The widespread of NDM variants among E. coli strains and other Enterobacteriaceae isolates represents a large threat to the public health globally [26]. To date, a total of 41 NDM variants have been named and described, of which 40 sequences have been deposited in the GenBank database. In this study, two novel blaNDM variants were carried by E. coli strains isolated from the same patient. Sequence analysis showed that NDM-37 differed from NDM-5 by a single amino acid substitution (His261Tyr) due to one missense point mutations at positions 781 (C → T). One additional missense point mutation at position 698 (C → T) in blaNDM-37 resulting in NDM-36. As such, this study provides a good explanation to increase our understanding that blaNDM variants are undergoing continuous evolution and thus need to be closely monitored.

WGS revealed the new variants of blaNDM-36, -37 were located on a conjugational IncHI2-type plasmid. IncHI2 plasmids are larger than most of the other conjugative plasmids and have been found to be associated with various resistance genes including mcr, ESBL, and carbapenemase encoding genes in Enterobacteriaceae [27,28,29]. Complete transfer operons were identified in the plasmids, which is consistent with the finding that the blaNDM-36 and blaNDM-37 harboring IncHI2-type plasmids can be transferred by conjugation.

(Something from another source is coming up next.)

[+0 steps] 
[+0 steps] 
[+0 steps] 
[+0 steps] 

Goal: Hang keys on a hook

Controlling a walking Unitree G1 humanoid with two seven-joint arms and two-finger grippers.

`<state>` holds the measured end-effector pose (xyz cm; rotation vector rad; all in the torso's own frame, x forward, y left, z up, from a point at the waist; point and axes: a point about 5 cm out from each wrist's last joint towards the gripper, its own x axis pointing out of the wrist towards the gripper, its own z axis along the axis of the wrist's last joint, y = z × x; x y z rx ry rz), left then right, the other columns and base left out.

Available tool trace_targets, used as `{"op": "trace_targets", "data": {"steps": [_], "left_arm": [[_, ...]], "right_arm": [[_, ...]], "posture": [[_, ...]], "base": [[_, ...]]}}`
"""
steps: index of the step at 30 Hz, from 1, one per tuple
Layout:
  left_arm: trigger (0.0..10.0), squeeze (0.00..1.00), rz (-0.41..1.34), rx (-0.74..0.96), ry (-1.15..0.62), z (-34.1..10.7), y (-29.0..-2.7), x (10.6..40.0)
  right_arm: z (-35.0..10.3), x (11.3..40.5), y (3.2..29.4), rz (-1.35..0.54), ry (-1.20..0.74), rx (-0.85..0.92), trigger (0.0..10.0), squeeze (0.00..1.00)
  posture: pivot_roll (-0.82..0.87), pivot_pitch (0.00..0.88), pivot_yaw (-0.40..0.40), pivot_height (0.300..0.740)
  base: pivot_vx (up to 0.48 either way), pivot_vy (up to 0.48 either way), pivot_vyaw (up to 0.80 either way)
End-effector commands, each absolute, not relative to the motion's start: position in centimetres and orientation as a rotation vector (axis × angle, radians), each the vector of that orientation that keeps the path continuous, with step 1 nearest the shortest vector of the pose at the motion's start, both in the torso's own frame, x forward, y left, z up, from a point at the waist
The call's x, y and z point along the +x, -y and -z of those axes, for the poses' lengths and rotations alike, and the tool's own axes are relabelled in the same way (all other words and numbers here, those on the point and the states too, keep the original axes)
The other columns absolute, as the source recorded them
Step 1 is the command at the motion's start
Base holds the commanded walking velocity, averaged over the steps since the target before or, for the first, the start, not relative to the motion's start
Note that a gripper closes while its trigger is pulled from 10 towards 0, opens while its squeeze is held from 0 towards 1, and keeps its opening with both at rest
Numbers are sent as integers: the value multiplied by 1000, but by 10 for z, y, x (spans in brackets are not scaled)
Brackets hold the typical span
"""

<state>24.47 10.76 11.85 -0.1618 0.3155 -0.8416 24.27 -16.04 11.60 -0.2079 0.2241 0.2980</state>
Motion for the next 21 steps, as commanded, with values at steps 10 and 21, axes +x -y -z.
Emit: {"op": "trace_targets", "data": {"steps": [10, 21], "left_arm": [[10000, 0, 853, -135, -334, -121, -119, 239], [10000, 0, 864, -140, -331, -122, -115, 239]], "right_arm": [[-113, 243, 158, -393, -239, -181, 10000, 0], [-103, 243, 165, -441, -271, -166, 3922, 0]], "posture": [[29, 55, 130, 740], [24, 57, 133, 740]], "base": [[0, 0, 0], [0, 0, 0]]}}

In addition, the identification of highly similar IncHI2 plasmids in different E. coli STs suggested this plasmid had horizontal inter-species transfer between different E. coli clones, probably due to various antibiotic selection pressures as the plasmid contained multiple resistance genes.

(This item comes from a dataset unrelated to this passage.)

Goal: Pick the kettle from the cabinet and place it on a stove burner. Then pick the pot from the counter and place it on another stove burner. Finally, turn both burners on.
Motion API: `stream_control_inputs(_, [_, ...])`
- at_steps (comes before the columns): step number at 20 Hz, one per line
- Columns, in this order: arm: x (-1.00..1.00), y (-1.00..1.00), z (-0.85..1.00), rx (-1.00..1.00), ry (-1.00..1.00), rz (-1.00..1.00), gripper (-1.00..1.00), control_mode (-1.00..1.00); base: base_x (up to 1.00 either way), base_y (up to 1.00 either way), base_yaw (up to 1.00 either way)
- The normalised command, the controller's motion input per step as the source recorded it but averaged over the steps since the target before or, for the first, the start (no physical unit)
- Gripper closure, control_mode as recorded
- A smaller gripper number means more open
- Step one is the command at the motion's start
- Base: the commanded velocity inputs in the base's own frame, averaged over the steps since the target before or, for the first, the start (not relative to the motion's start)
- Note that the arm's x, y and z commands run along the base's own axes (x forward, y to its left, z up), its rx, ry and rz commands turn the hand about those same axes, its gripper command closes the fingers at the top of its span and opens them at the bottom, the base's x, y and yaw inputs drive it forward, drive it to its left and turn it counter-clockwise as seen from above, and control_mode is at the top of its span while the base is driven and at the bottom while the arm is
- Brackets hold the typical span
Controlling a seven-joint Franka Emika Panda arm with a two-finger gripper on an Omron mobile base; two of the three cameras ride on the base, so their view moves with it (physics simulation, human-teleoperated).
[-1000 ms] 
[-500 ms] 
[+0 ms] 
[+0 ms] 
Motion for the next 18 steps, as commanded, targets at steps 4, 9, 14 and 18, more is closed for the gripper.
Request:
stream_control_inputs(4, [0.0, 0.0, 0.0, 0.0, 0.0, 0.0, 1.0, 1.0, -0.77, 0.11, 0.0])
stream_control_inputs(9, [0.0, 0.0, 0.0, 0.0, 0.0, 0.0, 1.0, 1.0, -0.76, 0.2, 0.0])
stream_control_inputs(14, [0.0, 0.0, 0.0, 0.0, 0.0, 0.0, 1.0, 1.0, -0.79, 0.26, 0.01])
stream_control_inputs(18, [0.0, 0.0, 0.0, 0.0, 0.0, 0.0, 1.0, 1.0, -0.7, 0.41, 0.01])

It is noteworthy to mention, as shown in Table 1, most of the antibiotic susceptibility profiles of NDM-carrying clinical isolates were consistent with those of the corresponding E. coli DH5α transformants and J53 transconjugants, except for imipenem and meropenem. Compared with JNQH497, a premature stop codon was introduced into the coding region of ompD (c.238G > T p.Glu80*) in JNQH498 and JNQH462 strains. OmpD had been reported to be the main mechanism that mediated reduced susceptibility to imipenem in Enterobacter spp [30]. As such, it is speculated the premature stop codon likely accounts for the inconsistency of imipenem and meropenem susceptibility between pET28a-NDM-36 and pET28a-NDM-37 as compared to the corresponding source isolates. In addition, considering these isolates having MICs for meropenem ≤ 8 mg/L, the patient was given high-dose extended-infusion meropenem for urinary tract infection [31]. However, due to the excellent in vitro activity of ATM/AVI and the carriage of ESBL encoding genes, utility of aztreonam in combination with ceftazidime-avibactam might be one promising treatment strategy [32].

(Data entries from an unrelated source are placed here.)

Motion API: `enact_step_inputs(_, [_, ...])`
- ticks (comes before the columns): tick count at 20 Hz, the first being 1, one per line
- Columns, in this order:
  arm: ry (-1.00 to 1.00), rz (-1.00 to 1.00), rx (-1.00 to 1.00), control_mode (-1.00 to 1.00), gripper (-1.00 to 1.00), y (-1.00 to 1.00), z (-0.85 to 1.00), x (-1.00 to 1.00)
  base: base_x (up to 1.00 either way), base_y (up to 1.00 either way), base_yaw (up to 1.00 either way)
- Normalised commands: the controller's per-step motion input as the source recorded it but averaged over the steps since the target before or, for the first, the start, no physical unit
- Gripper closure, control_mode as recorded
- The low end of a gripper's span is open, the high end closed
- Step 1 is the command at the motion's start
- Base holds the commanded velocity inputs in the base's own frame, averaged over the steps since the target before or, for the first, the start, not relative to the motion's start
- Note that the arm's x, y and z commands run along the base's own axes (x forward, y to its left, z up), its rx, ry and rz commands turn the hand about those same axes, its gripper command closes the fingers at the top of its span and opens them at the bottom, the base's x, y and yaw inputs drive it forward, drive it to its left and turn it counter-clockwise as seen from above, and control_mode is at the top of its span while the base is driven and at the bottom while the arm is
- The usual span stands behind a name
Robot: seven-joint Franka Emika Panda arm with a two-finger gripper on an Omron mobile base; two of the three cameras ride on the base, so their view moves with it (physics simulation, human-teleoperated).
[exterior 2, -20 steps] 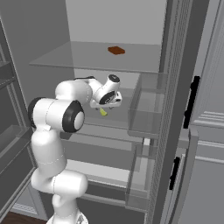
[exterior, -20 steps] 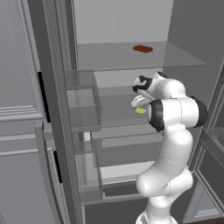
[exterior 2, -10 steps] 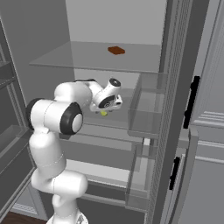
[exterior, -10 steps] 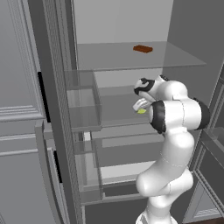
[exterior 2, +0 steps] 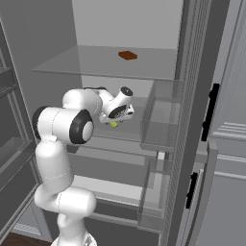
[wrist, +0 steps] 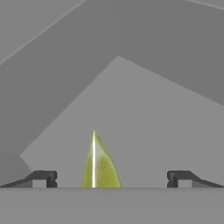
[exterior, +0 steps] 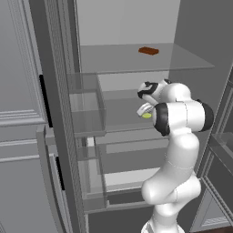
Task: Grab a lemon wedge from the fridge and one ice cube from the ice bowl, and put them in the glass of lemonade.
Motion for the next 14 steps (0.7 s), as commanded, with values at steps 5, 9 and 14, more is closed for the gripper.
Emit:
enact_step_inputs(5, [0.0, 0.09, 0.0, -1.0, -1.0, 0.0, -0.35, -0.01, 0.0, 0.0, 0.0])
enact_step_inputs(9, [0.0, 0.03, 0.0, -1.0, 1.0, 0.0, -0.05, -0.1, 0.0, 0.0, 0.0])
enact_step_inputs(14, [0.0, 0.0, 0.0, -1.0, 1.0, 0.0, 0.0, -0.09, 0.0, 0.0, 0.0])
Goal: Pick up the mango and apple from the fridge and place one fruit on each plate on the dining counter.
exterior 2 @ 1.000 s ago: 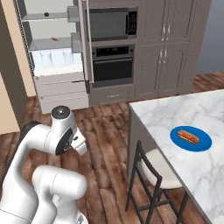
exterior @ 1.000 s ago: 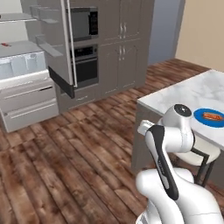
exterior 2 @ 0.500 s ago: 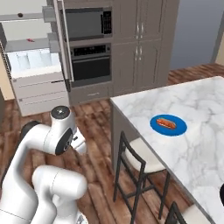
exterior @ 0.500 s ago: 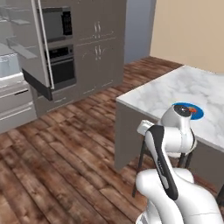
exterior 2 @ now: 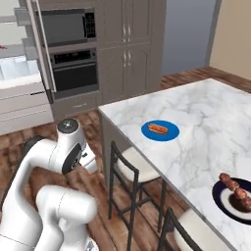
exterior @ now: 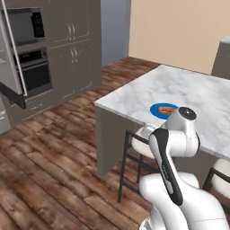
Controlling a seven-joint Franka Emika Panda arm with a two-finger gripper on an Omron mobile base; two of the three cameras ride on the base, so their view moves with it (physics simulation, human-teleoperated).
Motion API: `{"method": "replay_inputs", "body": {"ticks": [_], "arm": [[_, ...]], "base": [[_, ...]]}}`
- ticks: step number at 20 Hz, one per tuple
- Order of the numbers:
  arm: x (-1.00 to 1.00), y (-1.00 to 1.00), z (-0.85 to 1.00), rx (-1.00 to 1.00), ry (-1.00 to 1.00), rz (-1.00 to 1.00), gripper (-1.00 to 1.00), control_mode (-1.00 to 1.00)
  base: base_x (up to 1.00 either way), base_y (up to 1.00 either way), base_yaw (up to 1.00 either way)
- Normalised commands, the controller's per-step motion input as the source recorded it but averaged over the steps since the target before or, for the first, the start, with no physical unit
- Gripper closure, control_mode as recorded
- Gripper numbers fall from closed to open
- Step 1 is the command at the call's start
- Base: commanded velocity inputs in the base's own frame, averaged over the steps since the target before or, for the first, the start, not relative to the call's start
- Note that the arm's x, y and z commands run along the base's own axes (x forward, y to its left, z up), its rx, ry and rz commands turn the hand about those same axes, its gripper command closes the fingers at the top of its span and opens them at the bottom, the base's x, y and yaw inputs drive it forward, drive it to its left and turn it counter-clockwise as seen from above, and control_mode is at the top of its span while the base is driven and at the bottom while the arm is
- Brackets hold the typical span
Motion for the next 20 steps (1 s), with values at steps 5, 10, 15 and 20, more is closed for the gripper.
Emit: {"method": "replay_inputs", "body": {"ticks": [5,10,15,20], "arm": [[0.00,0.00,0.00,0.00,0.00,0.00,1.00,1.00],[0.00,0.00,0.00,0.00,0.00,0.00,1.00,1.00],[0.00,0.00,0.00,0.00,0.00,0.00,1.00,1.00],[0.00,0.00,0.00,0.00,0.00,0.00,1.00,1.00]], "base": [[-0.04,-0.59,-0.26],[-0.02,-0.54,-0.26],[-0.38,-0.27,-0.24],[-0.33,-0.18,-0.28]]}}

In summary, this study identified two novel NDM-type β-lactamases, NDM-36 and NDM-37, from E. coli strains isolated from a patient with refractory urinary tract infection. To the best of our knowledge, this is the first report describing two novel NDM variants detected from the same patient. This work extended our understanding of enzymatic function and demonstrated the ongoing evolution of NDM enzymes. Emergence of new NDM variants could be driven by de novo resistance evolution. A close surveillance of NDM-producing pathogens should be enacted for continued monitoring of the spread of NDM variants.